Second, I will try to put words to a long-held complaint of mine.

I recently named it Museum Syndrome. Despite my concise and clear notes in my lab Rx, the lab will make a crown that is better suited for going into a museum, rather than into my patient's mouth. This happens most often with a new lab, trying to impress me, I think.

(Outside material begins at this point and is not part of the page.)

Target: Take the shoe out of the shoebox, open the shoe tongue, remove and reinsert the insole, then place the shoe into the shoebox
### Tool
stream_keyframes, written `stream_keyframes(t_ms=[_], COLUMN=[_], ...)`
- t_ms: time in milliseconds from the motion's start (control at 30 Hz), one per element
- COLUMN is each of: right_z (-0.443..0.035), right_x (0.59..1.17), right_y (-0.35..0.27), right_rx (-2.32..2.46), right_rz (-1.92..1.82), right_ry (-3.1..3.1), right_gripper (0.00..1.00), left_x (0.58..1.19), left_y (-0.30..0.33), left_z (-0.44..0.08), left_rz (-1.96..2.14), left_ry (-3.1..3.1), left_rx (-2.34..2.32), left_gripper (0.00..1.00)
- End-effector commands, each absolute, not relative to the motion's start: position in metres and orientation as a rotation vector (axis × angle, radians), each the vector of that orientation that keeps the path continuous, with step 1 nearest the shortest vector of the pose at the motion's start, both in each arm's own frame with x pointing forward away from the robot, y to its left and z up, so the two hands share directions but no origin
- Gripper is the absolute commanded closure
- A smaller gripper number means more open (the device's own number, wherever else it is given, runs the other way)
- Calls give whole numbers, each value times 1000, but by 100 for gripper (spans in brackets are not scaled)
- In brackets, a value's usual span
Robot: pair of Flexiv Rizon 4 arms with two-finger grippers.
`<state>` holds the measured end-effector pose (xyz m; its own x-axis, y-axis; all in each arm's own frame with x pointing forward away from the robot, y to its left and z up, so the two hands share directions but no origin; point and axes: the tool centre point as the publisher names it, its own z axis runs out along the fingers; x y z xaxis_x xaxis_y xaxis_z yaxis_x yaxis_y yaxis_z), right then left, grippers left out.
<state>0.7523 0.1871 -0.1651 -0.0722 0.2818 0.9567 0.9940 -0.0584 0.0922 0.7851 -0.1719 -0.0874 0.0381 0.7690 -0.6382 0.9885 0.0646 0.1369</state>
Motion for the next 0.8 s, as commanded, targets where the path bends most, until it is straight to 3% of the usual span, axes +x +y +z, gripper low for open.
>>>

Symptoms of Museum Syndrome include:

  1. Triangular ridges lovingly created, tall and dramatic, which I have to grind off. Even after I get them out of balancing interference, the patient will say: How come my tooth is so bumpy? As I grind off more, I ponder the question: I'm paying for this?
  2. Lower molars with tall lingual cusps. That's why the tooth broke/needed endo in the first place. You want to sell me another crown in five years? Or an implant or bridge when this tooth fails? The occlusion needs to be shallower, the farther distal you go. And keep the centric contacts on peaks and valleys, not on slopes. We're not planning to orthodontically move the tooth.
  3. Extreme ridge lap, hanging 3 mm down buccally and lingually. Didn't I circle the drawing of modified ridge lap, besides describing it as minimal ridge lap? It took me nearly an hour to grind back the excess zirconia on that one, and I should have sent it back.
  4. Upper incisors with any kind of marginal ridge. Yes, certain segments of humanity have those, but not everyone, and by the time a tooth needs a crown, those will be worn down. Maybe the tech is an anthropologist or a sociologist trying to make my patient's mouth more diverse.
  5. Hanging DF or DL cusps on an upper first molar. That's asking for trouble: let's wedge apart those lower molars. And break the new crown.
  6. Dark brown stains in grooves or Class V. I didn't ask for those. Maybe light stain (read my Rx). My patient didn't pay big bucks for a crown with a cavity.
  7. Lack of proximal contacts. That's a deal-breaker. Maybe other dentists don't complain to the lab about this, but I asked for proximal contacts. Notorious area: between the molars (distal of first or mesial of second.) I tell the lab I prefer to adjust prox contacts. If they try to make prox contacts "perfect" for all cases, they're light or open 25% of the time. My lab needs to scrape dies and let me fine-tune. With oral scanning, this may be harder to get right.


Now there's a name for it: Museum Syndrome. Hope your lab doesn't catch it.

Stephen L Kirkpatrick, DDS, PLLC
Olympia, WA

www.OlySmiles.com

P.S. I caught your "act" once: an excellent presentation of Vident's Easyshade device.